↓

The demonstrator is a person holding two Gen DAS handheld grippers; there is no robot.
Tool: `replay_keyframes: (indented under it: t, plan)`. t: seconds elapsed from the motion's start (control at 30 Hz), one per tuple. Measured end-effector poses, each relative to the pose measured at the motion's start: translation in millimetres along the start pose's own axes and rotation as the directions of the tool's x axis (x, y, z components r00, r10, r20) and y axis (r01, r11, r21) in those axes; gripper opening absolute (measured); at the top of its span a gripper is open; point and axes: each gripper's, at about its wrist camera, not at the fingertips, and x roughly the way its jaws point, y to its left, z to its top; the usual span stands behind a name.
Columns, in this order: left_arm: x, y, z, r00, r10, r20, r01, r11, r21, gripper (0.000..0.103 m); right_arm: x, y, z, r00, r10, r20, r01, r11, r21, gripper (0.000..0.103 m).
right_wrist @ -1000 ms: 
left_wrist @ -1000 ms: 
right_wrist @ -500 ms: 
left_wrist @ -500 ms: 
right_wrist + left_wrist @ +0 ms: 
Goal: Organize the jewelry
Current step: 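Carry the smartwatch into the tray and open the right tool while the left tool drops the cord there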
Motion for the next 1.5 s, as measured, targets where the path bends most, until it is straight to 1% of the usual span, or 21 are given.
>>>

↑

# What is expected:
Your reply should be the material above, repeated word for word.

# Reply:
The demonstrator is a person holding two Gen DAS handheld grippers; there is no robot.
Tool: `replay_keyframes: (indented under it: t, plan)`. t: seconds elapsed from the motion's start (control at 30 Hz), one per tuple. Measured end-effector poses, each relative to the pose measured at the motion's start: translation in millimetres along the start pose's own axes and rotation as the directions of the tool's x axis (x, y, z components r00, r10, r20) and y axis (r01, r11, r21) in those axes; gripper opening absolute (measured); at the top of its span a gripper is open; point and axes: each gripper's, at about its wrist camera, not at the fingertips, and x roughly the way its jaws point, y to its left, z to its top; the usual span stands behind a name.
Columns, in this order: left_arm: x, y, z, r00, r10, r20, r01, r11, r21, gripper (0.000..0.103 m); right_arm: x, y, z, r00, r10, r20, r01, r11, r21, gripper (0.000..0.103 m).
right_wrist @ -1000 ms: 
left_wrist @ -1000 ms: 
right_wrist @ -500 ms: 
left_wrist @ -500 ms: 
right_wrist + left_wrist @ +0 ms: 
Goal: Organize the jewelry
Current step: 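Carry the smartwatch into the tray and open the right tool while the left tool drops the cord there
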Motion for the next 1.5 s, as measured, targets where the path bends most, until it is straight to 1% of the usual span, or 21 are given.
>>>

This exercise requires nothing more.